Try it: Print nothing except the line holding "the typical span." and the lines that come after it in the material below, and leave the pictures out.

Given material:

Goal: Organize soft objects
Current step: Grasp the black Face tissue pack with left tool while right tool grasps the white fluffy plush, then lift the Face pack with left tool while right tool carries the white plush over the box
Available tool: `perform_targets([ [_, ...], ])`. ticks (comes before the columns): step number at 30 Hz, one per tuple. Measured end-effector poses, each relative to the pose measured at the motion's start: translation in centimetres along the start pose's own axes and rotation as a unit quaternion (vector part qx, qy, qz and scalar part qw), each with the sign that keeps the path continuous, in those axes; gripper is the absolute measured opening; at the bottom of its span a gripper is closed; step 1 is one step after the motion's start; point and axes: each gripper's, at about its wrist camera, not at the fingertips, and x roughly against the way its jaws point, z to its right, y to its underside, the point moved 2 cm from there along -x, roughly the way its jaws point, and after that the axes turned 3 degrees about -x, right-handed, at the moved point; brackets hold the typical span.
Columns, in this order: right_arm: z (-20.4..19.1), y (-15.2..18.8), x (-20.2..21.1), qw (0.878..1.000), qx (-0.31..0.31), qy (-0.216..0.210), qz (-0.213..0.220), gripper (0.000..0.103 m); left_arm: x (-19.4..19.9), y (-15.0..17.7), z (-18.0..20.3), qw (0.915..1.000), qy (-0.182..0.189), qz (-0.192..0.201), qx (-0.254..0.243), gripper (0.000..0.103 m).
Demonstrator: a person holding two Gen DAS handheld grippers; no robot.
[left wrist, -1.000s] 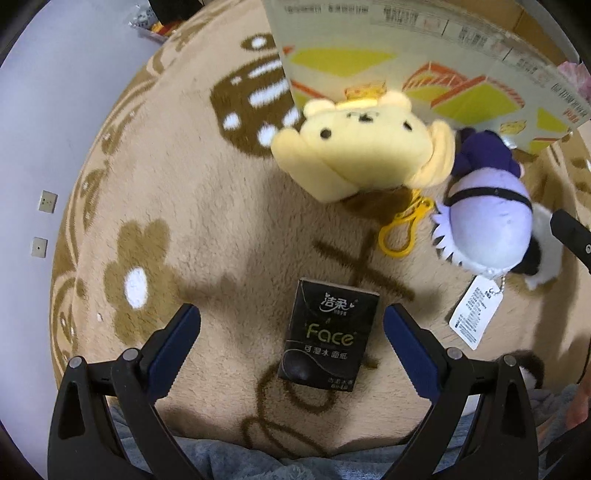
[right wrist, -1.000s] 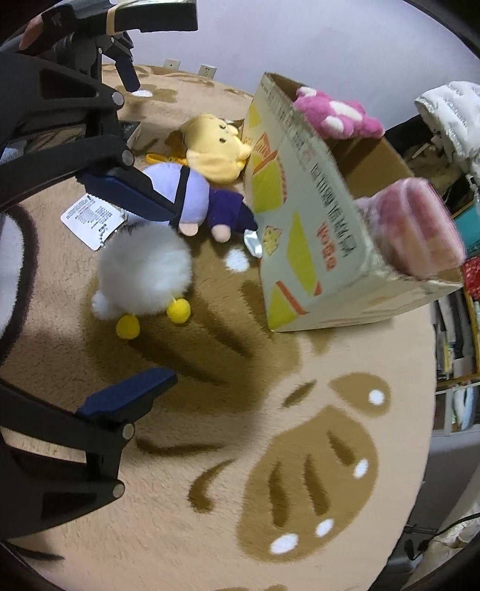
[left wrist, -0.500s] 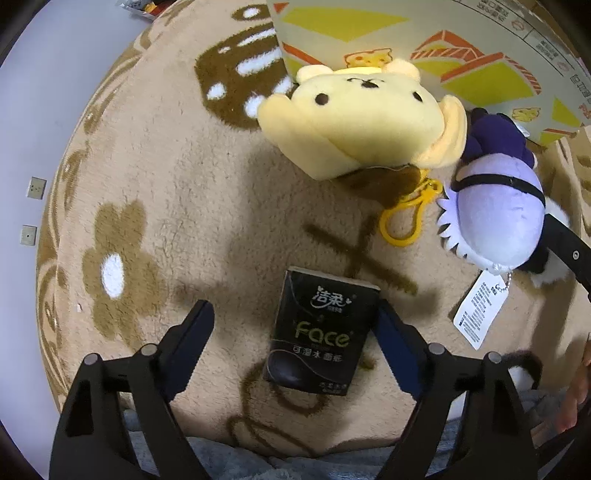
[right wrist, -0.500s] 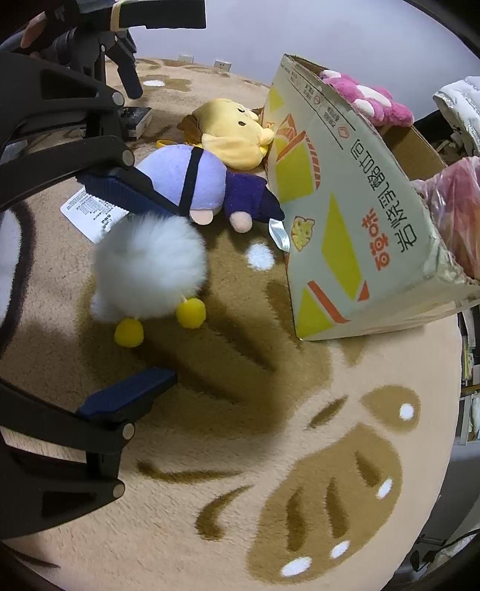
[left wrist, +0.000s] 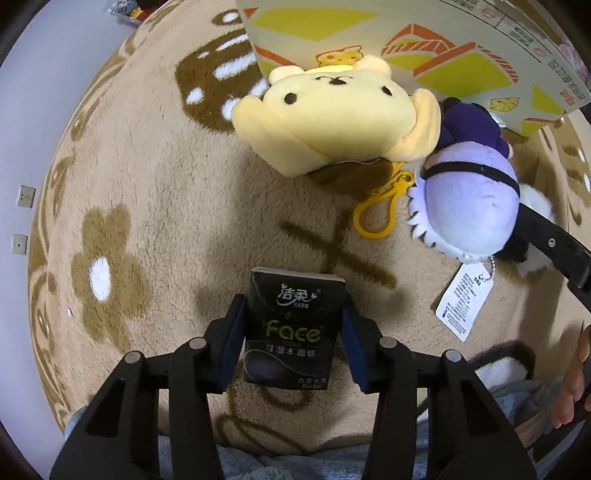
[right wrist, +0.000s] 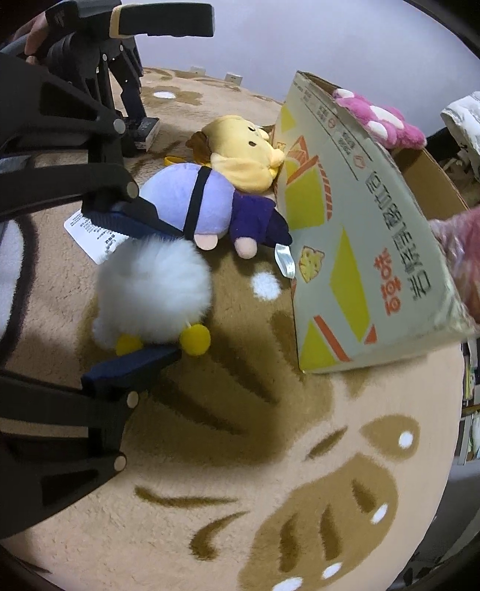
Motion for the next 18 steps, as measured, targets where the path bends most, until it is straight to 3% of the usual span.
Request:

Task result:
Available tool: `perform_targets([ [_, ...], ])`. ticks (comes before the columns): step number at 30 Hz, one per tuple. Measured end-effector poses, each relative to the pose measured at the motion's start: translation in centimetres along the start pose's own axes and rotation as a unit quaternion (vector part qx, qy, qz and scalar part qw), each with the sign that keeps the path continuous, in those axes; gripper is the absolute measured opening; at the bottom of its span a gripper is closed; step 1 is one step after the motion's start; point and axes: each gripper's, at about its wrist camera, not at the fingertips, and x roughly against the way its jaws point, z to its right, y to its underside, the point moved 2 cm from there along -x, roughly the way its jaws point, and after that the axes turned 3 degrees about -x, right-handed, at the moved point; brackets hold the typical span.
Columns, in this order: right_arm: z (-20.4..19.1), y (-15.2..18.8), x (-20.2..21.1), qw (0.878..1.000), qx (-0.31..0.31), qy (-0.216..0.210), qz (-0.213..0.220), gripper (0.000..0.103 m); left_arm: x (-19.4..19.9), y (-15.0..17.7), z (-18.0..20.3), qw (0.915..1.000), qy (-0.182..0.189), qz (-0.192..0.201), qx (-0.254..0.243), gripper (0.000..0.103 m).
Demonstrator: a person holding two Gen DAS handheld grippers; no robot.
[left wrist, -1.000s] 
[right wrist, -1.000s] 
[left wrist, -0.500s] 
[right wrist, -0.500s] 
[left wrist, +0.000s] 
[right wrist, +0.000s] 
Motion for the next 18 steps, as measured, targets where the path bends most, until it is straight to 3% of the usual span.
Request:

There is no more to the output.